TASK DESCRIPTION
Would you please copy each line of the data in which the string "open" occurs?

INFORMATION SUPPLIED
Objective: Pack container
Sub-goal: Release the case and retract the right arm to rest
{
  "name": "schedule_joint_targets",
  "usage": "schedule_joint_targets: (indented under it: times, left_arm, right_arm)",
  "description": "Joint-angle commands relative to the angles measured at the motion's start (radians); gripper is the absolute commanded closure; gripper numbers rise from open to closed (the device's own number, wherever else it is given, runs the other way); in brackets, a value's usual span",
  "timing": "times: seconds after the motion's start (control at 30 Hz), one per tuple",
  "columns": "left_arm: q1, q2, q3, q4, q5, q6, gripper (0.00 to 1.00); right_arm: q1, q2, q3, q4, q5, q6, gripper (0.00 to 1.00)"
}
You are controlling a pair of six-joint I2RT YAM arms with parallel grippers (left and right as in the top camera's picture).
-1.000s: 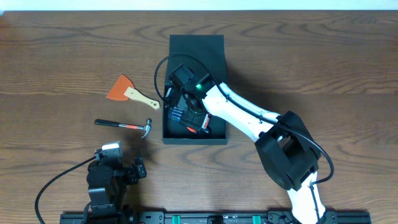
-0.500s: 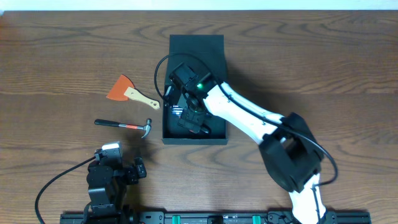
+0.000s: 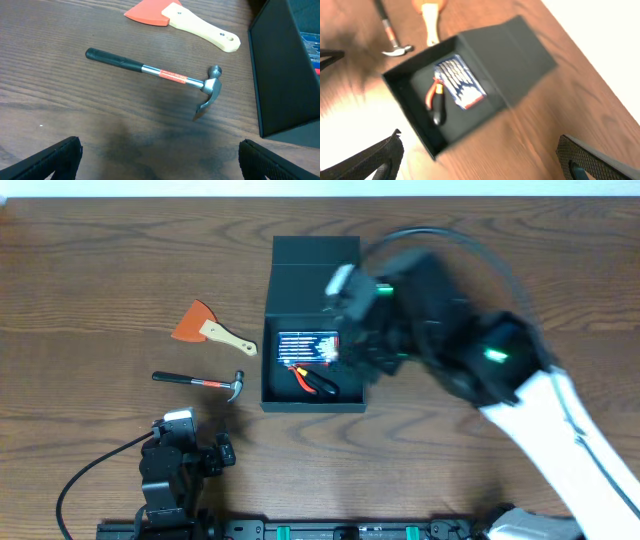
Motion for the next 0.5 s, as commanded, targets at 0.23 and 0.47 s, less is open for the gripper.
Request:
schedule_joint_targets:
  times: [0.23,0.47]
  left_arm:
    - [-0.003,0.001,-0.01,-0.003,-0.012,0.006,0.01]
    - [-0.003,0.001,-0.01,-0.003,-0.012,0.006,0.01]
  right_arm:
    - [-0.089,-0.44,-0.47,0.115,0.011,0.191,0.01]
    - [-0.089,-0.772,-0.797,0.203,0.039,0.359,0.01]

RESPONSE TO THE EXERCISE
  "description": "Joint-angle commands relative to the angles measured at the motion's start (radians); gripper is the absolute commanded closure; gripper numbers rise from open to closed (the device's own number, wherever else it is given, runs the other way); in brackets, a value's usual span",
Motion for the next 0.5 s, as commanded, targets at 0.23 and 0.47 s, less is open for the gripper.

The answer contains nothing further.